Armstrong et al.	Retrospective analysis	Symptomatic	629	ASA monotherapy, DAPT <3 months, DAPT >3 months	First development of a MALE (composite of repeat endovascular or surgical revascularization, acute vessel thrombosis, or amputation of the target limb)	Similar rates of MALEs, higher rates of MACEs in patients prescribed >3 months of DAPT^b	Similar bleeding rates among DAPT groups

RCT, randomized controlled trial; ASA, aspirin; QD, once a day; DAPT, dual antiplatelet therapy; TLR, target lesion revascularization; ABI, ankle–brachial index; SAE, serious adverse events; MALEs, major adverse limb events; MACEs, major adverse cardiovascular events.

This was a secondary endpoint of the trial.

More patients in the DAPT >3 months cohort had coronary artery disease.

Anticoagulant therapy in PAD

In addition to having a higher proportion of activated platelets, patients with PAD have increased levels of circulating tissue factor, exaggerated thrombin production and diminished fibrinolytic potential when compared to healthy controls, consistent with an underlying prothrombotic state.^62–64 Oral anticoagulants have long been incorporated into the treatment of patients with PAD despite conflicting data with regard to efficacy and safety.
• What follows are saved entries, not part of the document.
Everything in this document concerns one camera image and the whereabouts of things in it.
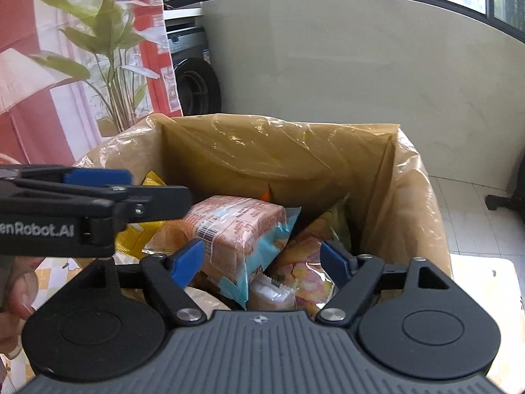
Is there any washing machine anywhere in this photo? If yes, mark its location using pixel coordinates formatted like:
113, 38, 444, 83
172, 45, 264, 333
164, 7, 222, 116

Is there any person's left hand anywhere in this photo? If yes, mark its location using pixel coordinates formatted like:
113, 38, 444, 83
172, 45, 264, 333
1, 257, 44, 355

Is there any orange snack packet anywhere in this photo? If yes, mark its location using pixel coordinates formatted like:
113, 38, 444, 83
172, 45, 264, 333
260, 184, 274, 203

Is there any colourful candy bag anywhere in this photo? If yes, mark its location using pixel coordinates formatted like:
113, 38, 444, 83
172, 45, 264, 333
265, 197, 351, 318

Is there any floral checkered tablecloth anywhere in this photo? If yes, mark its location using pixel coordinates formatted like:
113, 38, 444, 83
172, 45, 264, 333
0, 253, 525, 394

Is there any brown cardboard box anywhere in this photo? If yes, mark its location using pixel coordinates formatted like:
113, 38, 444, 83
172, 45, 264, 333
79, 114, 450, 294

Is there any clear bread pack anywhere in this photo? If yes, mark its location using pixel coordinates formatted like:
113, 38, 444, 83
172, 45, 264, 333
145, 196, 301, 307

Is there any yellow snack bag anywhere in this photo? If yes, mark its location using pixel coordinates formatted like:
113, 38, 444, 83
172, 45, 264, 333
113, 170, 167, 260

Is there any small white snack packet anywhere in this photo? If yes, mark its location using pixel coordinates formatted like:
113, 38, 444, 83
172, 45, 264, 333
246, 273, 295, 311

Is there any black exercise bike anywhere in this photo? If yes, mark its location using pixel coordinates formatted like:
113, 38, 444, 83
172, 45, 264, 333
484, 159, 525, 214

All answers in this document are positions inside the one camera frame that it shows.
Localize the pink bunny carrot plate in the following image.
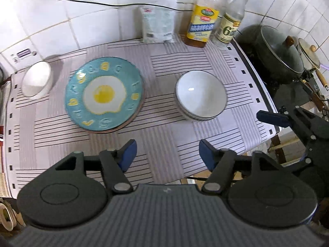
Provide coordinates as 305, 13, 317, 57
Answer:
81, 75, 143, 132

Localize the small white bowl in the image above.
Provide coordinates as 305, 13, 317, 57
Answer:
175, 70, 227, 117

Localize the blue fried egg plate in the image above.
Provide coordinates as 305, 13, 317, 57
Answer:
65, 57, 144, 133

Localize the cooking wine bottle yellow label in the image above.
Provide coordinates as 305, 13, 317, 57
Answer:
184, 0, 221, 48

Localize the white plastic bag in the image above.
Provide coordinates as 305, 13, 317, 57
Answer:
140, 6, 176, 43

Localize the vinegar bottle yellow cap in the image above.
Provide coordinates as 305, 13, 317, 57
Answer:
212, 0, 248, 50

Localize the black power cable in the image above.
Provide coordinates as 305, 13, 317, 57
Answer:
54, 0, 196, 12

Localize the striped table cloth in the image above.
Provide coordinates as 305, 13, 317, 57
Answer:
3, 40, 279, 198

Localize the black wok with lid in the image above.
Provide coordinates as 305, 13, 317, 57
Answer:
237, 25, 305, 85

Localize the small pot with lid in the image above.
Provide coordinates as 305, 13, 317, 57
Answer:
297, 38, 328, 91

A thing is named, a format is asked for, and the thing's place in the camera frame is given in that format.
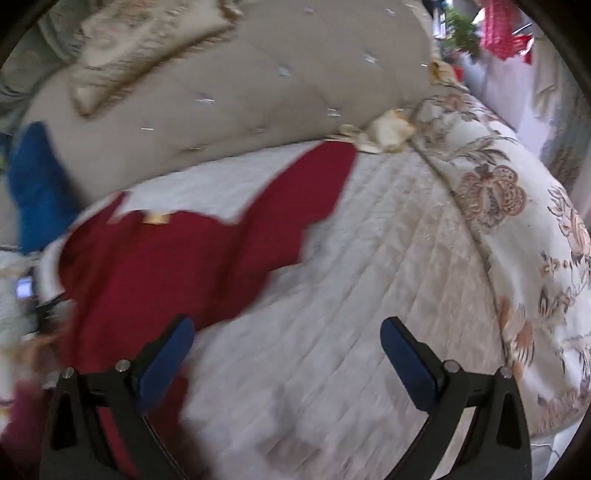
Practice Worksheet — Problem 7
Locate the dark red sweater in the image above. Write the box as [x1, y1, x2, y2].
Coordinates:
[1, 141, 356, 479]

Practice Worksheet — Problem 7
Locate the blue quilted cushion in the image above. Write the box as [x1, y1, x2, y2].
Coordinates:
[7, 122, 81, 254]

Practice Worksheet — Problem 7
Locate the white quilted bedspread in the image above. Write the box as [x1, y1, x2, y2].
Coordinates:
[43, 140, 509, 480]

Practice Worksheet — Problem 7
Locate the floral patterned duvet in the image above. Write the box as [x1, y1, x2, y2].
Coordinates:
[413, 93, 590, 436]

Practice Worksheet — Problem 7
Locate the ornate floral frilled pillow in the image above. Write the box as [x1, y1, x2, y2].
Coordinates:
[38, 0, 243, 119]

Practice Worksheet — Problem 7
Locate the cream crumpled cloth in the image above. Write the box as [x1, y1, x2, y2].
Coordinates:
[325, 109, 416, 154]

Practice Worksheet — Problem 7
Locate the beige tufted headboard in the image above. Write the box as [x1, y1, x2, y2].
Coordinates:
[1, 1, 453, 212]

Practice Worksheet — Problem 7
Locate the red polka dot garment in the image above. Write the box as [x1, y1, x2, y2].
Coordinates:
[481, 0, 533, 65]

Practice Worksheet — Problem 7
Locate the green potted plant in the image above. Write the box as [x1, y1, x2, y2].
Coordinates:
[444, 7, 480, 63]

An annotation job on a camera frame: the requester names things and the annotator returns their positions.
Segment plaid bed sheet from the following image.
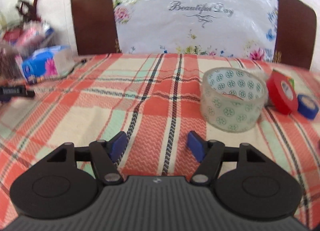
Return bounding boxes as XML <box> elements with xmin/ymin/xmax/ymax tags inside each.
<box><xmin>1</xmin><ymin>54</ymin><xmax>319</xmax><ymax>228</ymax></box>

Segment blue tape roll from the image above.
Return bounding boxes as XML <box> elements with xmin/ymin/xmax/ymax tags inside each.
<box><xmin>297</xmin><ymin>94</ymin><xmax>319</xmax><ymax>120</ymax></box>

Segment blue tissue pack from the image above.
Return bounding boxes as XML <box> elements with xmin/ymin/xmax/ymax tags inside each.
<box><xmin>20</xmin><ymin>45</ymin><xmax>75</xmax><ymax>82</ymax></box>

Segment pink snack bags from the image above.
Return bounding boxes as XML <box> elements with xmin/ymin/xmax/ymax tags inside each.
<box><xmin>1</xmin><ymin>22</ymin><xmax>55</xmax><ymax>56</ymax></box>

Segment dark red plant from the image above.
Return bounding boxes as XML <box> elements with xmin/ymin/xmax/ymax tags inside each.
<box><xmin>15</xmin><ymin>0</ymin><xmax>41</xmax><ymax>23</ymax></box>

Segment clear patterned tape roll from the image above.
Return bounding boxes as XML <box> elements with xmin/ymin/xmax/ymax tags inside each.
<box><xmin>200</xmin><ymin>67</ymin><xmax>268</xmax><ymax>133</ymax></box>

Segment red tape roll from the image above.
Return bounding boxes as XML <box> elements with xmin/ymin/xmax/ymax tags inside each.
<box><xmin>266</xmin><ymin>70</ymin><xmax>298</xmax><ymax>115</ymax></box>

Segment brown floral headboard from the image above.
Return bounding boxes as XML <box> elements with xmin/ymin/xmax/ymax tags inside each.
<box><xmin>71</xmin><ymin>0</ymin><xmax>319</xmax><ymax>69</ymax></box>

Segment black device on bed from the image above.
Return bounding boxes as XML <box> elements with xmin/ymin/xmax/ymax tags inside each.
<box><xmin>0</xmin><ymin>85</ymin><xmax>35</xmax><ymax>102</ymax></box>

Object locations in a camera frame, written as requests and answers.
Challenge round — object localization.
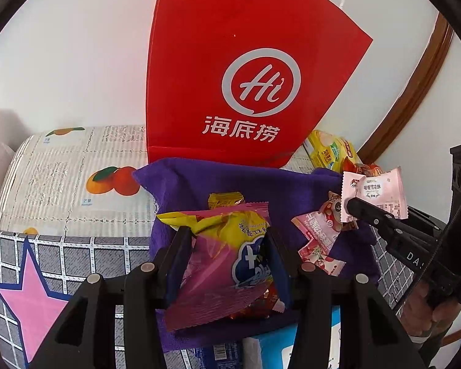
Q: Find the pale pink nougat packet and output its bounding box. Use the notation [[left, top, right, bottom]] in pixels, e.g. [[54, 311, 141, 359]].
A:
[[341, 167, 408, 223]]

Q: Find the pink yellow snack bag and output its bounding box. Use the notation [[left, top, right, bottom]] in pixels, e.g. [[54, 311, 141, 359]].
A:
[[157, 202, 272, 331]]

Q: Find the panda pink snack packet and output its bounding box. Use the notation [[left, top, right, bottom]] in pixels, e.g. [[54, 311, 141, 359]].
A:
[[291, 192, 358, 276]]

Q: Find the yellow triangular snack packet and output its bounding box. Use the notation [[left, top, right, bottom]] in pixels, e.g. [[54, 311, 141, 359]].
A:
[[208, 192, 245, 209]]

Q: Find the dark blue snack packet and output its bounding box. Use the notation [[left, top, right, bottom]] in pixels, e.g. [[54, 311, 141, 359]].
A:
[[195, 341, 244, 369]]

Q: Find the red candy packet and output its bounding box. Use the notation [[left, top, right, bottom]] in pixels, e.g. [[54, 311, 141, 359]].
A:
[[230, 283, 286, 319]]

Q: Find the person right hand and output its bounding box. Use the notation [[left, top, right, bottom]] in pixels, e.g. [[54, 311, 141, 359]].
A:
[[400, 281, 461, 336]]

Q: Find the orange chips bag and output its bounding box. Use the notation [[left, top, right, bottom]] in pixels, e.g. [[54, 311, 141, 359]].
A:
[[342, 157, 384, 177]]

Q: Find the purple towel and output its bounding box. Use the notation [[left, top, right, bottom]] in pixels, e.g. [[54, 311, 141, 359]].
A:
[[132, 157, 381, 352]]

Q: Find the yellow chips bag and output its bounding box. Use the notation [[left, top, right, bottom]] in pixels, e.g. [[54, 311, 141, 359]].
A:
[[304, 130, 362, 173]]

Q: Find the blue tissue box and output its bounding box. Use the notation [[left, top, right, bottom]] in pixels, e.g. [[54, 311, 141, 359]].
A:
[[242, 307, 341, 369]]

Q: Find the checkered grey tablecloth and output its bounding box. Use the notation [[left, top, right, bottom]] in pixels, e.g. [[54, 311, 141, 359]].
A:
[[0, 232, 424, 368]]

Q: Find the fruit print white cloth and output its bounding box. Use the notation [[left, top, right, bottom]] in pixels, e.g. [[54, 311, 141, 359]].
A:
[[0, 124, 317, 238]]

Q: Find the pink star sticker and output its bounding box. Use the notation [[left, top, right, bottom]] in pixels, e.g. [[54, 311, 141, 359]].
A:
[[0, 238, 71, 367]]

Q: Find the red paper shopping bag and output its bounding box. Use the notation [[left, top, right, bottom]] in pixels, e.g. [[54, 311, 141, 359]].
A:
[[146, 0, 372, 168]]

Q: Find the brown wooden door frame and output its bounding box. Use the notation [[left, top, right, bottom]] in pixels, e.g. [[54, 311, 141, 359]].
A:
[[358, 13, 454, 164]]

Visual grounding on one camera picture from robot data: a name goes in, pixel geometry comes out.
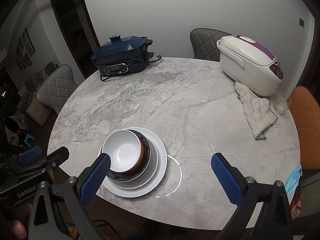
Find green blue patterned dish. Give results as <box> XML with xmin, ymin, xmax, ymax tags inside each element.
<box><xmin>107</xmin><ymin>129</ymin><xmax>151</xmax><ymax>181</ymax></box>

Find large white bowl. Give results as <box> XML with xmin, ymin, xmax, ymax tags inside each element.
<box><xmin>102</xmin><ymin>129</ymin><xmax>142</xmax><ymax>173</ymax></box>

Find medium white plate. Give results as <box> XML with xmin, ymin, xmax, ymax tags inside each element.
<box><xmin>107</xmin><ymin>139</ymin><xmax>158</xmax><ymax>190</ymax></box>

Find orange plastic bowl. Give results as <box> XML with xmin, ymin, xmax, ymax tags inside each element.
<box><xmin>111</xmin><ymin>140</ymin><xmax>144</xmax><ymax>174</ymax></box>

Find person's left hand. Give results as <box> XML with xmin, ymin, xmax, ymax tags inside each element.
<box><xmin>9</xmin><ymin>220</ymin><xmax>27</xmax><ymax>239</ymax></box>

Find blue face mask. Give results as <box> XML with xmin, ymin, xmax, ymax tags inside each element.
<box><xmin>285</xmin><ymin>165</ymin><xmax>302</xmax><ymax>196</ymax></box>

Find light grey quilted chair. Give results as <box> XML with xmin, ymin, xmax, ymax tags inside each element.
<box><xmin>36</xmin><ymin>64</ymin><xmax>78</xmax><ymax>114</ymax></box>

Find large white dinner plate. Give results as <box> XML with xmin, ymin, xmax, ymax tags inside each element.
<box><xmin>103</xmin><ymin>127</ymin><xmax>168</xmax><ymax>198</ymax></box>

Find grey dish cloth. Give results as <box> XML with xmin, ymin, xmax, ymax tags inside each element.
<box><xmin>233</xmin><ymin>81</ymin><xmax>278</xmax><ymax>140</ymax></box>

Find clear drinking glass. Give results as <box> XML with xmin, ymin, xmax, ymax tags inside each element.
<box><xmin>273</xmin><ymin>90</ymin><xmax>292</xmax><ymax>115</ymax></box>

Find orange leather chair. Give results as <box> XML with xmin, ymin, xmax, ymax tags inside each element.
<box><xmin>290</xmin><ymin>86</ymin><xmax>320</xmax><ymax>170</ymax></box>

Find white rice cooker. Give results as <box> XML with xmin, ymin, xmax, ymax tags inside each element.
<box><xmin>216</xmin><ymin>35</ymin><xmax>284</xmax><ymax>97</ymax></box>

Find navy electric hot pot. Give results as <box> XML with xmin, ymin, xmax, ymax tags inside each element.
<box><xmin>91</xmin><ymin>34</ymin><xmax>154</xmax><ymax>77</ymax></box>

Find dark grey quilted chair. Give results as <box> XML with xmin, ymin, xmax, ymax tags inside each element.
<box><xmin>189</xmin><ymin>28</ymin><xmax>231</xmax><ymax>62</ymax></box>

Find wall picture frames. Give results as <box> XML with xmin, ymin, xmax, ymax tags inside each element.
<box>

The role of oral anticoagulant therapy in preventing adverse cardiovascular events in patients with PAD was evaluated in the Warfarin Antiplatelet Vascular Evaluation (WAVE) study.⁶⁵ This randomized controlled trial compared combination therapy with warfarin and an antiplatelet agent to an antiplatelet agent alone in patients with PAD. PAD was defined as symptomatic atherosclerosis of the arteries of the lower extremities, the carotid arteries or the subclavian arteries. Patients with lower extremity atherosclerosis were included if they had intermittent claudication, rest pain, non-healing gangrenous ulcers or previous amputation. A total of 2161 patients were enrolled with a mean duration of follow-up of 35 months. The primary endpoint was a composite of MI, stroke or death from cardiovascular causes. There was no significant difference between treatment groups in the occurrence of the primary endpoint (12.2% in the combination therapy group vs 13.3% in the antiplatelet monotherapy group; HR 0.92, 95% CI 0.73 to 1.16; p = 0.48). Furthermore, the secondary composite endpoint of MI, stroke, severe ischemia of the coronary or peripheral arteries or death from cardiovascular causes did not differ significantly between treatment groups (15.9% in the combination therapy group vs 17.4% in the antiplatelet monotherapy group; HR 0.91, 95% CI 0.74 to 1.12; p = 0.37). Despite the exclusion of patients with known risk factors for bleeding, rates of life-threatening bleeding (4.0% vs 1.2%; HR 3.41, 95% CI 1.84 to 6.36; p < 0.001) and moderate bleeding (2.9% vs 1.0%; HR 2.82, 95% CI 1.43 to 5.58; p = 0.002) were increased in the combination therapy group.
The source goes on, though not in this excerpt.